Впоследствии Дюмурье осуждал распоряжения Суворова под Ланцкороной, утверждая, что они должны были навлечь на него неминуемое поражение. Может быть — при других условиях. Искусство военачальника состоит прежде всего в оценке обстоятельств, в знании противника и в соответственном выборе средств для его поражения. Тактические правила условны и в применении к живому делу иногда изменяются в диаметрально противоположную сторону. Слепо держаться их нельзя, на что намекает Суворов в своей автобиографии, говоря, что «никакой баталии в кабинете выиграть не можно». Он поразил под Ланцкороной Поляков внезапностью и дерзостью, избрав способ действий, которого они (и Дюмурье с ними) не ожидали, считая его невозможным, и вот невозможное сделалось возможным. В них, конфедератах, было очень мало живой нравственной силы и очень много впечатлительности; Суворов принял это в соображение и на таком соображении построил свой расчет. После долгих усилий, при иностранной субсидии и при энергическом ведении дела знающим и способным иностранным офицером конфедерация в последнее время преобразилась и выступила во всеоружии; так по крайней мере казалось. Надо было озадачить сразу эту якобы преображенную, переродившуюся силу, чтобы она не подняла головы и не притянула к себе всю Польшу, — и Суворов озадачил ее под Ланцкороной. Сила рассыпалась, оказалась призраком.
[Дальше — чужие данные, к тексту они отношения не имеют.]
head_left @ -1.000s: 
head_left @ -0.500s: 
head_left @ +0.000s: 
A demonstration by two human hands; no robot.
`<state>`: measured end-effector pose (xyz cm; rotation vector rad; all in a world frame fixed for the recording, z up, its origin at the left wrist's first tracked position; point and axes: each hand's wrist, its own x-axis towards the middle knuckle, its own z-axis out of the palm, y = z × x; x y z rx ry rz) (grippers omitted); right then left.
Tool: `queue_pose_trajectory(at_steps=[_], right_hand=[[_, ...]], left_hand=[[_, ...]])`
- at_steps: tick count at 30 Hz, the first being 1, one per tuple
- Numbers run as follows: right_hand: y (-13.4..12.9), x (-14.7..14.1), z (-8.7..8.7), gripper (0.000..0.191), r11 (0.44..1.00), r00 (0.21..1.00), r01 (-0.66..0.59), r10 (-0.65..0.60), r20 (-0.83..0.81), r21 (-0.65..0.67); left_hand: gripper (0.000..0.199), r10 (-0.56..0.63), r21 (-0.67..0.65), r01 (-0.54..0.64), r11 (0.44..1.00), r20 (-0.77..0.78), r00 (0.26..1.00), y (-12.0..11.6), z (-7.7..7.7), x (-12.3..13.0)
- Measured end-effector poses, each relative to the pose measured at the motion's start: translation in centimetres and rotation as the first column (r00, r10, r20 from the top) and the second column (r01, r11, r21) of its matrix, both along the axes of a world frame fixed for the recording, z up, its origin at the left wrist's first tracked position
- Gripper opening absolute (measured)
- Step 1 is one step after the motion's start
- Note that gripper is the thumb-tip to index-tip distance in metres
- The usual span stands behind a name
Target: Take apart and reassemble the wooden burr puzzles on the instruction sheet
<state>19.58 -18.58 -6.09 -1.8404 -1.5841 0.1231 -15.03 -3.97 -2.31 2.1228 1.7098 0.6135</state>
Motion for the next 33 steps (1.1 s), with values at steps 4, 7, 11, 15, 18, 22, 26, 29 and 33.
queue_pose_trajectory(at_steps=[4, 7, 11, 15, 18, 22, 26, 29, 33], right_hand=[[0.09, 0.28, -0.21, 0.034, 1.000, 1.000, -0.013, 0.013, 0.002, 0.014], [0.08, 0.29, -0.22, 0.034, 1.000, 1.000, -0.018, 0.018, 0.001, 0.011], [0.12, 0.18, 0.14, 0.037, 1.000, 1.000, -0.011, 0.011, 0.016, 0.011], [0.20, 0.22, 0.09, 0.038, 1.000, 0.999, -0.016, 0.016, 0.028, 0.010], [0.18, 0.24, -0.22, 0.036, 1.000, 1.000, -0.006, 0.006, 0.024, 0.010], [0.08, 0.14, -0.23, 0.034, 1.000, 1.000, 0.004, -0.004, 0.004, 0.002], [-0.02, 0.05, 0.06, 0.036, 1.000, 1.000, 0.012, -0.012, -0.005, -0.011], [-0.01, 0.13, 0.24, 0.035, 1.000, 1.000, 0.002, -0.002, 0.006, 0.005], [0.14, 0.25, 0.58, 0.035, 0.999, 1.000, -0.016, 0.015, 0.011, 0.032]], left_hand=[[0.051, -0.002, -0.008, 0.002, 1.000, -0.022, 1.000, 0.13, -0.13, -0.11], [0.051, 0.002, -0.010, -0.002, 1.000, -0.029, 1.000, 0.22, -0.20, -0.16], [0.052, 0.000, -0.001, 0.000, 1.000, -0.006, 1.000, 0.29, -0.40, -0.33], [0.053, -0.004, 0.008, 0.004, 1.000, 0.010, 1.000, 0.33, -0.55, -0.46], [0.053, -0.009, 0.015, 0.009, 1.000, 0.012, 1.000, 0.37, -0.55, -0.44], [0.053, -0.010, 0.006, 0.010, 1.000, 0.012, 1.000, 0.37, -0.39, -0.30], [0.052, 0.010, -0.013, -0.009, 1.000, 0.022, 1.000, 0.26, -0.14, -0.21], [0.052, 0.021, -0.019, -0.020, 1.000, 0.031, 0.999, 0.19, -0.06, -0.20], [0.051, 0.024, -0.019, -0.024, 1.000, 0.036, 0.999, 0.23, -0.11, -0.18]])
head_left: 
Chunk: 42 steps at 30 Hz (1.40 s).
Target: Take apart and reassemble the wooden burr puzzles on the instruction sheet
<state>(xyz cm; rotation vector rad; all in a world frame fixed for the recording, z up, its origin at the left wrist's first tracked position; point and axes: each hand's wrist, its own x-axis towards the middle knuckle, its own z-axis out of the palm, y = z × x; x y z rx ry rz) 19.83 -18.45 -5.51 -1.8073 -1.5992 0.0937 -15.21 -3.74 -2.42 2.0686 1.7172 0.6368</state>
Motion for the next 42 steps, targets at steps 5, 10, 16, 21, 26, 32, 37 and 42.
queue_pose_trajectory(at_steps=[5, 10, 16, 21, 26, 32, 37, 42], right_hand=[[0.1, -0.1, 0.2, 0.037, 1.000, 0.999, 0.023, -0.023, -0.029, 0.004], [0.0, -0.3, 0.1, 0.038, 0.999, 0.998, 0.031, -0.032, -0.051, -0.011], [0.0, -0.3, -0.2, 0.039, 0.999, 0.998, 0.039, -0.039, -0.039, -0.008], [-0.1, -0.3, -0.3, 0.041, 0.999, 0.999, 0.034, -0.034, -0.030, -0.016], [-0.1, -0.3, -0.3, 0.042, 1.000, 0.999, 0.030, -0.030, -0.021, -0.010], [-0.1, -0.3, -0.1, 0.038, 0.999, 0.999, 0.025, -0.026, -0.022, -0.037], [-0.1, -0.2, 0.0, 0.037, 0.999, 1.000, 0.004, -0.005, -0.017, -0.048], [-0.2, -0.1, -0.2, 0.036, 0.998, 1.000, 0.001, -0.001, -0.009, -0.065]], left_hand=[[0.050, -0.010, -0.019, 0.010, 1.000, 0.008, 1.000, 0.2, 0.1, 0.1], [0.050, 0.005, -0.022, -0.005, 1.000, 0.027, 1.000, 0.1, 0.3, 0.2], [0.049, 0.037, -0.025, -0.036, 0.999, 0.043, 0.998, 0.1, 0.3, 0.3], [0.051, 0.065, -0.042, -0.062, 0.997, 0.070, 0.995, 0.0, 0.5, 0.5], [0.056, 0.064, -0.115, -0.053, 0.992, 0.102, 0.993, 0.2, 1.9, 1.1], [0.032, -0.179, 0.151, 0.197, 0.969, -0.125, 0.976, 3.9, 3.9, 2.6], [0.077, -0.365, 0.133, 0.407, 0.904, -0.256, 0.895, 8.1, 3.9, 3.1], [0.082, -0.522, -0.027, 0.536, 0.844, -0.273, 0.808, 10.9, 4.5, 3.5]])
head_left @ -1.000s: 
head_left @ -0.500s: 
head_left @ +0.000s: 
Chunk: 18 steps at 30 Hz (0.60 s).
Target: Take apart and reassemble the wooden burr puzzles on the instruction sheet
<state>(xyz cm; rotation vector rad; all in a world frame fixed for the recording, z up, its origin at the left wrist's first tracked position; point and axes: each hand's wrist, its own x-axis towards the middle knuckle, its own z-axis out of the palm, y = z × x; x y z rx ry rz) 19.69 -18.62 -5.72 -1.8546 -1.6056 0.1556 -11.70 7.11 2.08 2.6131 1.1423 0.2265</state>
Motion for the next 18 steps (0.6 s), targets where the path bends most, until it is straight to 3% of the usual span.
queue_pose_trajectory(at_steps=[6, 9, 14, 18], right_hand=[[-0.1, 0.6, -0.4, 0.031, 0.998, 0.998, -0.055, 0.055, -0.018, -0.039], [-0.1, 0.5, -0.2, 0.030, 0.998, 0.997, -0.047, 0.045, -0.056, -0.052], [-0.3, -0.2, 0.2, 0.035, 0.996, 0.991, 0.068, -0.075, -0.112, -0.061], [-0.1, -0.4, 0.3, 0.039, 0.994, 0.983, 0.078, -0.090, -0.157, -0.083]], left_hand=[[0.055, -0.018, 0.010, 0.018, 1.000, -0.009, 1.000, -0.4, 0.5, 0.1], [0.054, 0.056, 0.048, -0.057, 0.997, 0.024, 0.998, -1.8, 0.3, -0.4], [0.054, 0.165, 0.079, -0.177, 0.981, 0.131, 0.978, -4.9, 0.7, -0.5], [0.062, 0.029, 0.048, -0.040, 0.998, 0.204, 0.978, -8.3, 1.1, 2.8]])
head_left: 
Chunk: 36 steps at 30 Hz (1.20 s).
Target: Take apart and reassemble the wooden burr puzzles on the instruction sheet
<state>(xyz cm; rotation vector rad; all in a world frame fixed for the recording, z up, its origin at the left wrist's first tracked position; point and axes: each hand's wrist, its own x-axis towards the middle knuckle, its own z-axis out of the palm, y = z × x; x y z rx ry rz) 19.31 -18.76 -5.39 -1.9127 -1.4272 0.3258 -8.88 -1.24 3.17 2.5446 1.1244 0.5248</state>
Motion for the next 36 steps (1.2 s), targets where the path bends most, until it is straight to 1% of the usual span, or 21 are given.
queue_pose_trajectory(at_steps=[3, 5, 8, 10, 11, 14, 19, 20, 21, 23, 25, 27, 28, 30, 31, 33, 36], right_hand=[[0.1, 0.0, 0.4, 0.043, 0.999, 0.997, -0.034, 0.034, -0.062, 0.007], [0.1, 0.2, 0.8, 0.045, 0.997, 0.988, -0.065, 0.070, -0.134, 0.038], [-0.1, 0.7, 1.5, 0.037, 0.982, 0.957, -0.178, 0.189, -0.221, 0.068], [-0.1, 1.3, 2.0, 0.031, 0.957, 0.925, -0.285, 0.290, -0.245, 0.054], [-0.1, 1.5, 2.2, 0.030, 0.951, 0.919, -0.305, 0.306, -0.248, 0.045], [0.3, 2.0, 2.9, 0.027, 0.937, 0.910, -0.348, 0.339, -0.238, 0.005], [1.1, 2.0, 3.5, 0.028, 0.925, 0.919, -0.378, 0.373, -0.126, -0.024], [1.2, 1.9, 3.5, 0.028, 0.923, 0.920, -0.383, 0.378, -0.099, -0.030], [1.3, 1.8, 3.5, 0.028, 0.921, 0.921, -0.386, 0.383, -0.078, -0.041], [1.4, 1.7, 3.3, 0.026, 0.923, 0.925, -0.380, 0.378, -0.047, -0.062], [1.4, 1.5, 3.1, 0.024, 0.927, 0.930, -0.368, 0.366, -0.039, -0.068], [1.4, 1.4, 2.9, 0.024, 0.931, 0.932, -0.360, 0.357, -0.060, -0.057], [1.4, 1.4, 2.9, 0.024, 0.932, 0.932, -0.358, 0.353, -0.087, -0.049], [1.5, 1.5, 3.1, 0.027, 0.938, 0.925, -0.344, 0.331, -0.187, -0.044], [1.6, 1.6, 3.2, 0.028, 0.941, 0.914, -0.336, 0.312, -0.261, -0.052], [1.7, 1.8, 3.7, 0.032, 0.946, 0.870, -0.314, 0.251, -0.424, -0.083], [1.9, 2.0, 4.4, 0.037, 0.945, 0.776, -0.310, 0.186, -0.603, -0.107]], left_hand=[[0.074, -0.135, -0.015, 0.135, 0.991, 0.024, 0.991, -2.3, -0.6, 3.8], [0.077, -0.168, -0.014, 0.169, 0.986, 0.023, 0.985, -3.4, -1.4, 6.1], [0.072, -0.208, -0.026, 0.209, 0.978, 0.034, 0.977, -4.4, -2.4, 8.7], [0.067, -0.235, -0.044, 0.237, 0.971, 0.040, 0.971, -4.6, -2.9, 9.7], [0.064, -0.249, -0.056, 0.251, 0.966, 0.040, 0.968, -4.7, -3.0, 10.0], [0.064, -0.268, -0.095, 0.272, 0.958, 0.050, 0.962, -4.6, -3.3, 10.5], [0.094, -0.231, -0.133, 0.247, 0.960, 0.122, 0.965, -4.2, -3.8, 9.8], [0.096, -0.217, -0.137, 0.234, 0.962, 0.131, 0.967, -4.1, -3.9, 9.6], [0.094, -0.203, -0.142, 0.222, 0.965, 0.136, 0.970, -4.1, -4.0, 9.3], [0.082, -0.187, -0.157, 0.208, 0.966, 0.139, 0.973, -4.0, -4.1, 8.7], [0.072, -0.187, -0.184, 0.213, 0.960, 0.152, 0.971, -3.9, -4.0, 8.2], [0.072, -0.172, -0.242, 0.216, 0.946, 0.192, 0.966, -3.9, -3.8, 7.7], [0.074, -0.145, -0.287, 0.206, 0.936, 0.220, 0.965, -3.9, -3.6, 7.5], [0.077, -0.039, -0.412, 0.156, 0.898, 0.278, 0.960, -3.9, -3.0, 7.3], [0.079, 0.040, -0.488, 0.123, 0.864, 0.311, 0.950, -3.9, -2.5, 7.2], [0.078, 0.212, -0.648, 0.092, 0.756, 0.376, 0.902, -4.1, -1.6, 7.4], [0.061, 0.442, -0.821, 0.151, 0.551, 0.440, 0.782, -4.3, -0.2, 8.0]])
В своей автобиографии Суворов говорит про ланцкоронское поражение, что оно «произошло от хитрых маневров французскою запутанностью, которою мы пользовались; они хороши для красоты в реляциях». Надо думать, что под запутанностью и хитрыми маневрами Суворов разумел плохой расчет Дюмурье — не стрелять в кавалерийскую атаку, так что лучшие его войска, обе группы французских стрелков, оказались для боя потерянными вместе с артиллерией левого фланга. Далее Суворов говорит: «неприятелю времени давать не должно, пользоваться сколько можно его наименьшею ошибкой и брать его всегда смело с слабейшей стороны; но надлежит, чтобы войска предводителя своего разумели». В этих словах заключается полое объяснение Ланцкороны и прямой ответ на критику Дюмурье.
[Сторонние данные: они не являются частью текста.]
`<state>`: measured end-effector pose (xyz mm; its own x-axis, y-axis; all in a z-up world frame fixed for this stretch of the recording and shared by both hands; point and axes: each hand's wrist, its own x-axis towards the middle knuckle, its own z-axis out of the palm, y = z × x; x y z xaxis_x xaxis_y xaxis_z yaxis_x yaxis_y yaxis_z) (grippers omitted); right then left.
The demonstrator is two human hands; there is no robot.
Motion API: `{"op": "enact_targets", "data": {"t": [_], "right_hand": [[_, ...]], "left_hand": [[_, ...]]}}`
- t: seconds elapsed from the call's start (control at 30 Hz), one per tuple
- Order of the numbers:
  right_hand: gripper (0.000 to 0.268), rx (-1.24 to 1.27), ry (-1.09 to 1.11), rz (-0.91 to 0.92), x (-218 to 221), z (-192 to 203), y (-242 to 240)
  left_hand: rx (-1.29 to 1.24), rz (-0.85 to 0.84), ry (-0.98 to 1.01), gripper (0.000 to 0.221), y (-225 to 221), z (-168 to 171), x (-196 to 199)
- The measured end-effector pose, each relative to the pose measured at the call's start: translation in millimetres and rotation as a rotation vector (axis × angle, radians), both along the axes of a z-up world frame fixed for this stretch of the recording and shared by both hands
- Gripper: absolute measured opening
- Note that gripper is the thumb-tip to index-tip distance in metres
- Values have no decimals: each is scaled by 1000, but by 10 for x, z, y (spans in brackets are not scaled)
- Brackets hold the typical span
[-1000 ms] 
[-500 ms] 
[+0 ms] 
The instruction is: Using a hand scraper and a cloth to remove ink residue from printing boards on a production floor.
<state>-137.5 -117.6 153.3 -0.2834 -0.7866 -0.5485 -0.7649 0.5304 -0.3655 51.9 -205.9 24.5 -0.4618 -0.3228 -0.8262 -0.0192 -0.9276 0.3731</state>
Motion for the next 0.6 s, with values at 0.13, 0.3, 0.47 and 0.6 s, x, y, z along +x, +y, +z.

Остается указать еще на одно характерное обстоятельство. Суворов, сильно не ладивший с Древицем и не скрывавший своего невыгодного о нем мнения даже от Веймарна, доносит о нем по поводу ланцкоронской победы так: «полковник Древиц на сражении под Ланцкороной все дело сделал; он атаковал с искусством, мужеством и храбростью и весьма заслуживает императорской отличной милости и награждения» 19.
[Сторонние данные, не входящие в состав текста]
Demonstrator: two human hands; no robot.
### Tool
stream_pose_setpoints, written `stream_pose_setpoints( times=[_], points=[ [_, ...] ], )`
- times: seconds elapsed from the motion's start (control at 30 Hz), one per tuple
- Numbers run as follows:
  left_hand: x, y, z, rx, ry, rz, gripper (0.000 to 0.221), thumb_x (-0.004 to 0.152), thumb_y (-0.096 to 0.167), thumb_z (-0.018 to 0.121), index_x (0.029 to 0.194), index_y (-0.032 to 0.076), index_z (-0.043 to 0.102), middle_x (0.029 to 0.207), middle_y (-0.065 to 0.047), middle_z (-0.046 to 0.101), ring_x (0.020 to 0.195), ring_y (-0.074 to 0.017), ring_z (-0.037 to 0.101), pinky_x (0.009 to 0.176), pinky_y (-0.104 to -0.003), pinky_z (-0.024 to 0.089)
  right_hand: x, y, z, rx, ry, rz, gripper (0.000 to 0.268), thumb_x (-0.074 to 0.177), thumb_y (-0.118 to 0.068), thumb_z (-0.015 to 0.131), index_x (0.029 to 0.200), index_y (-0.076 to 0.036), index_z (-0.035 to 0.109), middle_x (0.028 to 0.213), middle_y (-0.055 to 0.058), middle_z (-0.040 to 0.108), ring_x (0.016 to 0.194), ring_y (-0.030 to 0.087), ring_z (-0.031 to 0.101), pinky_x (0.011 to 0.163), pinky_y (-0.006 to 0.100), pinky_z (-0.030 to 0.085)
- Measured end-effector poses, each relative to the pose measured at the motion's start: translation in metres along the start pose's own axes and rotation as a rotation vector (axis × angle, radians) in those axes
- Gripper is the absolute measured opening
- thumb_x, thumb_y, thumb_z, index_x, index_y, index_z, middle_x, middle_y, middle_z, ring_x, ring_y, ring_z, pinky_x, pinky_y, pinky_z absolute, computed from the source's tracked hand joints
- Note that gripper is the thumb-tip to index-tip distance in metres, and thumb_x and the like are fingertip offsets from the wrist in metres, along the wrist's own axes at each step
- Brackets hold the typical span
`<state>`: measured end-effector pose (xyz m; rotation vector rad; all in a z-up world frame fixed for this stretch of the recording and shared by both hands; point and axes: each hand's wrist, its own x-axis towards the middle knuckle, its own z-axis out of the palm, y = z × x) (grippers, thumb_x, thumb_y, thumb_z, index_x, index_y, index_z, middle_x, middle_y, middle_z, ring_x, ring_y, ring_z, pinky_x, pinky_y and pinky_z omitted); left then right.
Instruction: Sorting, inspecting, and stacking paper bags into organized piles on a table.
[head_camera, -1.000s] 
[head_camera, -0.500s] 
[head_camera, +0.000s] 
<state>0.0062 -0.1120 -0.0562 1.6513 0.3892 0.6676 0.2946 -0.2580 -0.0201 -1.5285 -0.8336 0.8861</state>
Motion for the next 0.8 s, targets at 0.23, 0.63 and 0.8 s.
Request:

Конфедераты были разбиты, но оставался самый опасный из них по дарованиям и популярности — Пулавский, который собирался идти в Литву. Суворов выступил против него по направлению к Раве; Пулавский направился к Замосцью, в надежде, что его туда впустят. Суворов, разгоняя и отбивая встречные партии, от Равы повернул к Замосцью, совершая весь пут от Кракова форсированными переходами. Пулавского в крепость не впустили; он занял частью войск предместье и расположился вблизи на позиции. Здесь атаковал его Суворов рано утром 22 мая. В главе атакующих двигался через дамбу небольшой отряд егерей; он быстро прошел это дефиле и вторгся в зажженный конфедератами форштат. За егерями шли три эскадрона карабинер, которые, по очищении пехотою горевшего форштата, произвели смелую атаку и сбили неприятеля. Поляки бежали по болоту, разрушив за собою мост. Времени прошло не мало, пока Русские успели починить мост, так что нагонять бежавших могли только казаки. Поляки потеряли до 150 убитыми и 60 пленными; потеря Русских была ничтожна. Замосцье, очень важный укрепленный пункт, было освобождено 19.